Este exame não traz uma informação determinística. Como em quase tudo, teremos que fazer um raciocínio probabilístico para interpretar a ressonância. Sendo assim, temos que estimar a probabilidade pré-teste do infarto e da pericardite, antes de ver o resultado do teste.
Eu diria 50% para cada uma. Ou seja, estamos em cima do muro. A probabilidade é intermediária para qualquer um dos casos. Sendo assim, apesar de não determinística, a RM será o divisor de águas.

Alguém tem alguma estimativa diferente da probabilidade pré-teste?


André Durães

Creio que as contribuições de todos colegas foram fantásticas, incluindo do Guilherme.

Acredito que após alguns anos de experiência no atendimento de pcts críticos em geral nos faz ter convicção em determinadas condutas muitas vezes invasivas e quase heroicas...

Como um time ‘campeão’ , o ‘técnico’ é o grande exemplo e motivador....

Admiro muito o perfil da coordenação atual em confiar e ‘defender’ a postura e conduta de nós plantonistas em momentos críticos como este onde a Fé do médico como Técnico, como Cientista, como Profissional nos faz tomar algumas decisões que podem algumas vezes mudar o prognóstico do paciente...

Isto serve também para nos mostrar como a ANAMNESE, EXAME FÍSICO e algum exame acessório simples nos leva a ter um ‘FEELING’  na hora de tomar a decisão final.

É muito valioso analisar a história escrita por qualquer colega antes de também ‘acreditar’ só no que o paciente diz no dia seguinte porque eles chegam ansiosos, com ‘adrenalina’ e as vezes confusos...

Vejam como cada caso é um caso.... no Leito 01 temos um pact com SUPRA por Miopericardite....o pct é homem e tem 43 anos... por que não pedi CATE?  Porque inconscientemente ao somar a ANAMNESE + EX FISICO + ECG apesar de ser um pct com possibilidade maior de ser portador de DAC, não havia dados ‘clinicos’ suficientes para indicar o CATE como método de emergência.

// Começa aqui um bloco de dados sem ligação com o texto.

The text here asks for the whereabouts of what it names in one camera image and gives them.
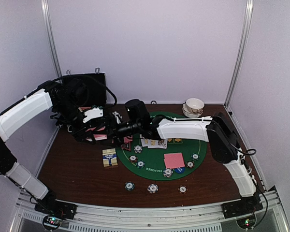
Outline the pink backed card deck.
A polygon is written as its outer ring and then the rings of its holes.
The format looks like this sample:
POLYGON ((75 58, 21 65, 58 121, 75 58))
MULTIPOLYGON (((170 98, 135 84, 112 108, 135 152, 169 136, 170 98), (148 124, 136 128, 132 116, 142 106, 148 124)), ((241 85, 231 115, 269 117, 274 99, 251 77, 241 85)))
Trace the pink backed card deck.
MULTIPOLYGON (((86 132, 88 131, 94 131, 96 128, 90 128, 88 130, 86 130, 86 132)), ((100 129, 94 131, 95 133, 93 134, 93 137, 95 139, 95 141, 100 141, 100 140, 106 140, 107 139, 107 135, 106 134, 97 134, 97 132, 100 132, 100 131, 104 131, 105 130, 105 127, 101 127, 100 129)), ((87 141, 89 142, 92 142, 93 139, 89 136, 86 138, 87 141)))

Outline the red black triangular button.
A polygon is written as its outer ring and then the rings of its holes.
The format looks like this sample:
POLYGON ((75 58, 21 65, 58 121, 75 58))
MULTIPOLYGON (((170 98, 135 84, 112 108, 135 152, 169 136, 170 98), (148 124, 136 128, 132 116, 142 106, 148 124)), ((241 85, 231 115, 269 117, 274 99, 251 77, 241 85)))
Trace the red black triangular button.
POLYGON ((121 149, 131 151, 131 142, 127 142, 121 145, 121 149))

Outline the green blue chip mat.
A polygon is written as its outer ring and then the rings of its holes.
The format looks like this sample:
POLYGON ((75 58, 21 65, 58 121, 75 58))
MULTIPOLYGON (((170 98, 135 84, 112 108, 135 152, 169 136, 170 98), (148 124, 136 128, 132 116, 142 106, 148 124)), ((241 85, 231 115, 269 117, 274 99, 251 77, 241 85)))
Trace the green blue chip mat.
POLYGON ((139 169, 145 167, 145 162, 142 161, 142 160, 138 161, 138 162, 136 163, 136 167, 139 168, 139 169))
POLYGON ((194 154, 191 155, 191 159, 192 159, 193 161, 198 160, 199 157, 200 157, 200 156, 199 156, 198 154, 196 154, 196 153, 194 153, 194 154))

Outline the blue chip stack mat bottom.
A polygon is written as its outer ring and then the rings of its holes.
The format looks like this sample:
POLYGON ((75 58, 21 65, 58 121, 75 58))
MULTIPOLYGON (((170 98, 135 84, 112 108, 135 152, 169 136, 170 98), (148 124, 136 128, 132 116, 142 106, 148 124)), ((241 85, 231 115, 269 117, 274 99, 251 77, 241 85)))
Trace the blue chip stack mat bottom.
POLYGON ((170 169, 170 168, 166 168, 166 169, 163 170, 163 175, 166 178, 170 178, 173 175, 173 170, 170 169))

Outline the blue round blind button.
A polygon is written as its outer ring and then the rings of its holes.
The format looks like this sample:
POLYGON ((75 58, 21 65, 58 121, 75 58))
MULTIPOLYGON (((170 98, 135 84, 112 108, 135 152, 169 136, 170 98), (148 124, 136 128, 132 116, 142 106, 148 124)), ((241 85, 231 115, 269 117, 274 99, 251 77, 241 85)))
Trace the blue round blind button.
POLYGON ((177 174, 183 174, 184 171, 185 171, 184 167, 178 167, 178 168, 174 169, 174 172, 177 173, 177 174))

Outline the dark blue chip stack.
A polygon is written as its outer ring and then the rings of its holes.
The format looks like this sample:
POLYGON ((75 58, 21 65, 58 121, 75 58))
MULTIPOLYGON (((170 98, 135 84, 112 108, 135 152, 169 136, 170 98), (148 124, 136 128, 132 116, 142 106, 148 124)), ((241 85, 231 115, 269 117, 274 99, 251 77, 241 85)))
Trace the dark blue chip stack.
POLYGON ((131 181, 125 183, 125 190, 133 191, 135 189, 135 184, 131 181))

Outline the brown red chip stack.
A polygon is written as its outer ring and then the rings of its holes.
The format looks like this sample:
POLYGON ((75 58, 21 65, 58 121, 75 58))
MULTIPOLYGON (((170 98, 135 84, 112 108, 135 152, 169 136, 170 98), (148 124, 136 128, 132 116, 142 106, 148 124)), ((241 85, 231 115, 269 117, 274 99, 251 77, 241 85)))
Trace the brown red chip stack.
POLYGON ((178 191, 181 193, 181 194, 184 194, 184 193, 186 193, 187 192, 187 187, 186 186, 180 186, 179 188, 178 188, 178 191))

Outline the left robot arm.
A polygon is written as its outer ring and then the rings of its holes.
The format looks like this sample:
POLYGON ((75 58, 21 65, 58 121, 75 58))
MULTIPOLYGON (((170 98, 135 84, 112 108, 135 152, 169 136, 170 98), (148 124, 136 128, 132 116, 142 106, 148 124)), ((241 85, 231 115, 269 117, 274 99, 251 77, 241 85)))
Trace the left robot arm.
POLYGON ((54 215, 60 210, 54 192, 26 169, 10 151, 6 142, 14 135, 20 135, 27 123, 51 109, 60 116, 59 124, 67 124, 78 141, 93 142, 92 121, 103 116, 103 109, 92 106, 81 110, 77 100, 85 85, 75 79, 61 84, 57 79, 46 81, 30 94, 0 113, 0 174, 26 190, 48 214, 54 215))

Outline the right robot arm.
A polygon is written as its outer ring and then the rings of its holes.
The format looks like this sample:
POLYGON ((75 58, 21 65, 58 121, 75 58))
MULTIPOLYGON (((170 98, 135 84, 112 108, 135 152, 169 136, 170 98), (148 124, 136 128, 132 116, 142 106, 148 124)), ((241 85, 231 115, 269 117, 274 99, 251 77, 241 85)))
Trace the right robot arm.
POLYGON ((227 168, 238 187, 240 212, 249 213, 257 205, 257 184, 244 158, 254 155, 256 150, 241 150, 236 133, 222 113, 202 118, 171 118, 162 114, 151 117, 139 99, 126 102, 125 109, 128 121, 118 123, 113 114, 105 121, 107 136, 116 145, 122 144, 124 137, 134 134, 153 140, 180 138, 208 142, 213 159, 227 168))

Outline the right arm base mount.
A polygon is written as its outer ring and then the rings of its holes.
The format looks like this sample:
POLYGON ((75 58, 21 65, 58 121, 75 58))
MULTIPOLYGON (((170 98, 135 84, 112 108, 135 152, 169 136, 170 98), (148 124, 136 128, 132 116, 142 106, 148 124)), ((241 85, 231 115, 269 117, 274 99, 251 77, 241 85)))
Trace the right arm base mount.
POLYGON ((225 218, 233 218, 247 214, 253 214, 256 211, 263 209, 263 205, 261 202, 244 199, 229 203, 223 203, 221 207, 225 218))

Esta complexidade e as vezes subjetividade da medicina nos faz refletir que além de Ciencia, medicina é ARTE.

Para refletir:

“The question I have been most frequently asked during my years with the JAMA covers is:
"Why art on the cover of a medical journal?
What has medicine to do with art?
Let's look at what medicine and art have in common:
First, they share a common goal: to complete what nature has not.
Second, they have a common substrate, the physical, visible world of matter.
More significant, however, are the similar qualities of mind, body, and spirit demanded of the practitioners of each, painter and physician.
Chief among them is an eye: the ability not only to observe, but to observe keenly -- to ferret out the tiny detail from the jumble of facts, lines, colors -- the tiny detail that unlocks a painting or a patient's predicament.
Observation demands attention, and this is the key to both art and medicine. Attention is nothing more than a state of receptiveness toward its object, the artist to nature, the viewer to the work of art, the physician to the patient. It is no accident, I believe, that clinicians -- or treating physicians, as they are often called -- are referred to as "attending physicians." "Attention" and "attend" are both derived from the same Latin root meaning "to stretch toward."
Many more "affinities" exist between medicine and the visual arts, but I will close with just one: Medicine is itself an art. It is an art of doing, and if that is so, it must employ the finest tools available -- not just the finest in science and technology, but the finest in the knowledge, skills, and character of the physician. Truly, medicine, like art, is a calling.
And so I return to the question I asked at the beginning.
What has medicine to do with art?
I answer: Everything.
That's my opinion. I am Dr. Therese Southgate, Senior Contributing Editor of JAMA.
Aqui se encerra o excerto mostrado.